Could give it a go, see if we could be something.
I wish I was your favorite girl.
I wish you thought I was the reason you are in the world.
I wish my smile was your favorite kind of smile.
I wish the way that I dressed was your favorite kind of style.
I wish you couldn’t figure me out, but you’d always want to know what I was about.
I wish you’d hold my hand when I was upset…
I wish you’d never forget the look on my face when we first met…
~Kate Nash 

Today happens to be the start of a terrible week, and I won’t explain why. I just know it’s going to be an emotional one and it’s hard for me to help it. One thing I like about “tumblr” is that even if no one reads this, it still helps me get certain feelings out, and as soon as I do I feel better. I think it’s just the idea that someone MIGHT read this and understand how I’m feeling. With all that being said, I’m sitting here trying to think of when I became so emotionally unstable. I have a feeling it’s because of a certain someone that was such a big part of my life. He broke all of my walls and stole a part of me I don’t think I’ll ever get back, which lead to hurting me and making me feel betrayed. I think he was the only person that accepted my craziness, and because he’s gone, I get too attached to the people that give me attention and that becomes such a problem. I have those obsessive thoughts I’ve mentioned before, worries I shouldn’t have, and just many other factors.

For some reason, I feel the need to mention this. There’s a few things I just don’t like.. Such as being ignored, or when I do something someone doesn’t like and they don’t explain why, people who try to help me when I don’t want their help, when I can’t ever explain something correctly (my thoughts never translate to words properly), having so many thoughts at one time, batteries that run out after 10 seconds of use, lack of motivation, overwhelming female perfume, and being sad. 

Oh and when I run out of those Velveeta cups my mom gets from Sam’s.
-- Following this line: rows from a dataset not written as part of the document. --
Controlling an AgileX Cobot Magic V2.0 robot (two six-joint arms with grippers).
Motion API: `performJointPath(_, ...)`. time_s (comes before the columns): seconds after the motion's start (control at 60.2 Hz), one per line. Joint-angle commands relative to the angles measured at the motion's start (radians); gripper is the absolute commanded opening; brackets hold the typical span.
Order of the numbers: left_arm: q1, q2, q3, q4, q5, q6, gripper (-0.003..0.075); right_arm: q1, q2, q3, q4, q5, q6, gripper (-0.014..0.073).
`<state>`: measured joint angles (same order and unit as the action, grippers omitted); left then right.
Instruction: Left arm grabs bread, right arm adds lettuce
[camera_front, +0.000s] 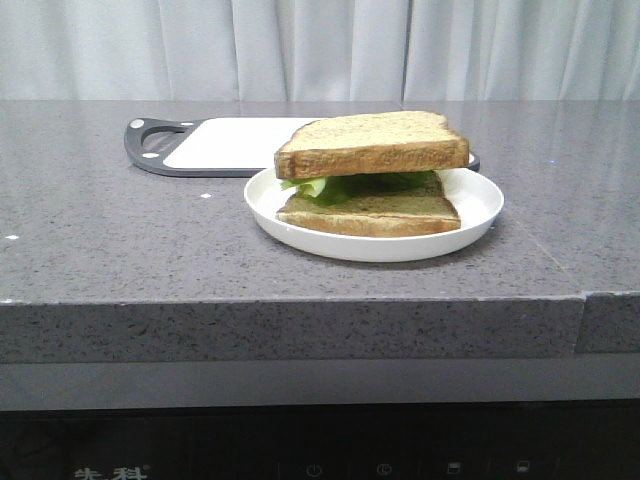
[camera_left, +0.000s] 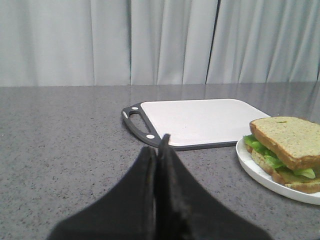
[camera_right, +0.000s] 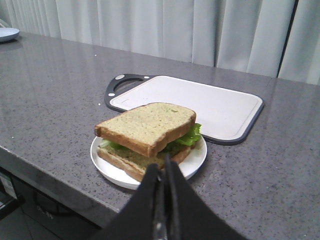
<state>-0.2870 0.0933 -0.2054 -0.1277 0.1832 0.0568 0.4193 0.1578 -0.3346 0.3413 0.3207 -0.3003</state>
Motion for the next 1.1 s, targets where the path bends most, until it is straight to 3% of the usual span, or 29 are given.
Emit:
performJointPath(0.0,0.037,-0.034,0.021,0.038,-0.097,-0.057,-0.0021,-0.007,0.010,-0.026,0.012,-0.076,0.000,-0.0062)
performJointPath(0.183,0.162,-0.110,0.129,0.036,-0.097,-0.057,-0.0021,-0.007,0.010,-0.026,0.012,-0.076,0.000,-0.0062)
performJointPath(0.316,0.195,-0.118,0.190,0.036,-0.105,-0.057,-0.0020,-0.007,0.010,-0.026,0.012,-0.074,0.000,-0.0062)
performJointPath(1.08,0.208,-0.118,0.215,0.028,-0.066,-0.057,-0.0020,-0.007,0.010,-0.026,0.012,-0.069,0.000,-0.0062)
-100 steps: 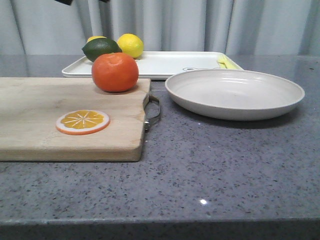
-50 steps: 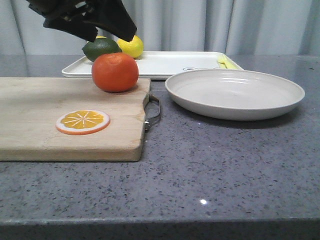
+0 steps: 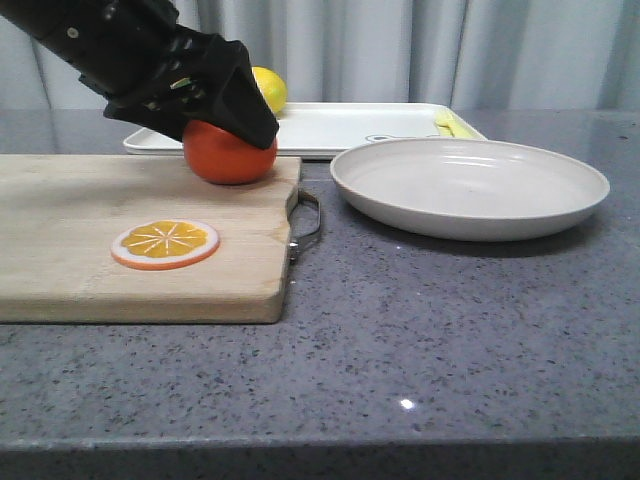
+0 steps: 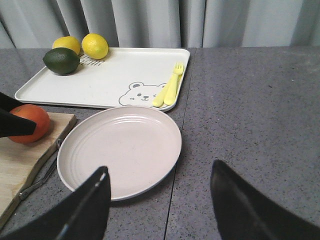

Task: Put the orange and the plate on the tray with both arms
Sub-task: 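Lower the left gripper onto the orange on the cutting board and close, then lift the orange with the left gripper and lower it onto the white plate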

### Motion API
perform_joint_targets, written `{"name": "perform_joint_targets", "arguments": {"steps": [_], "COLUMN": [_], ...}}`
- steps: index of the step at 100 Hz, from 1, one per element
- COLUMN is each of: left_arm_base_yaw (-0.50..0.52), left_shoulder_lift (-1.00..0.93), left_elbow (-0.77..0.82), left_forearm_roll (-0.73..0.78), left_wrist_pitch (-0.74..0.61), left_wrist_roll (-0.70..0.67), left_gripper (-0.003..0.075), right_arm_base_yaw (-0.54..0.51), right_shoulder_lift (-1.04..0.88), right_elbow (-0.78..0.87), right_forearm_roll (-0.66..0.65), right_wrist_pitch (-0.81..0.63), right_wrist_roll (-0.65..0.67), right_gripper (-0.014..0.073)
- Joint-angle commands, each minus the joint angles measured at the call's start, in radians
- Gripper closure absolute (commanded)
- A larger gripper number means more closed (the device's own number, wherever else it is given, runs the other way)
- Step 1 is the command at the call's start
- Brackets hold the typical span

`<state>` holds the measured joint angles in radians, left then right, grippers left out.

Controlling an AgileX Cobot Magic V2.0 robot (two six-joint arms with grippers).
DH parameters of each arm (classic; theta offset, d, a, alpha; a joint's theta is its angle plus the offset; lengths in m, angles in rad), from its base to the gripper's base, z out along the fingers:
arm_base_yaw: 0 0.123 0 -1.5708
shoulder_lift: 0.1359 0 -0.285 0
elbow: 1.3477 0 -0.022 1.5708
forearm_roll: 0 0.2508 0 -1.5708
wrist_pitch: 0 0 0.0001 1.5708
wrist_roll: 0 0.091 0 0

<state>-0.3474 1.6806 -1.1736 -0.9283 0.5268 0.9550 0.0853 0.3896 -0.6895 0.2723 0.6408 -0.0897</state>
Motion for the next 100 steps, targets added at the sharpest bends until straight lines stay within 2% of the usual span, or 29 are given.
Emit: {"name": "perform_joint_targets", "arguments": {"steps": [1, 12, 31, 41, 51, 73, 86, 100], "left_arm_base_yaw": [-0.009, -0.009, -0.009, -0.009, -0.009, -0.024, -0.082, -0.185], "left_shoulder_lift": [-0.037, -0.037, -0.037, -0.037, -0.037, -0.037, -0.037, -0.009], "left_elbow": [-0.035, -0.035, -0.035, -0.035, -0.041, -0.142, -0.214, -0.261], "left_forearm_roll": [-0.034, -0.034, -0.034, -0.036, -0.045, -0.093, -0.106, -0.106], "left_wrist_pitch": [-0.030, -0.032, -0.032, -0.032, -0.022, 0.102, 0.092, 0.015], "left_wrist_roll": [-0.007, -0.007, -0.007, -0.007, -0.007, -0.011, -0.014, -0.014], "left_gripper": [0.0083, 0.0127, 0.0340, 0.0402, 0.0406, 0.0406, 0.0406, 0.0406], "right_arm_base_yaw": [-0.007, -0.007, -0.007, -0.007, -0.007, -0.007, -0.007, -0.007], "right_shoulder_lift": [0.015, 0.015, 0.015, 0.015, 0.015, 0.015, 0.015, 0.015], "right_elbow": [-0.032, -0.032, -0.032, -0.032, -0.032, -0.032, -0.032, -0.032], "right_forearm_roll": [0.002, 0.002, 0.002, 0.002, 0.002, 0.001, 0.001, 0.001], "right_wrist_pitch": [-0.083, -0.083, -0.083, -0.083, -0.083, -0.083, -0.083, -0.085], "right_wrist_roll": [-0.009, -0.009, -0.009, -0.009, -0.009, -0.009, -0.009, -0.009], "right_gripper": [0.0142, 0.0142, 0.0142, 0.0142, 0.0142, 0.0142, 0.0142, 0.0142]}}
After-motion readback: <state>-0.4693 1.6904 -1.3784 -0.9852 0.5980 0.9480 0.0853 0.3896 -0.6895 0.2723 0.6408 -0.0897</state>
I wish to feel smaller under your sheets. 
I wish for the whole truth every time you speak.
And I’m thinking about how you care half as much for me
While I watch you arrive, smoke cigarette, sleep.
And I guess it doesn’t matter what I say or what I seem.
You stuck what I felt for you in the pocket of your jeans.
Ignoring me the morning after isn’t enough…
And I swear I’m gonna cry, I’m sick of trying to be tough.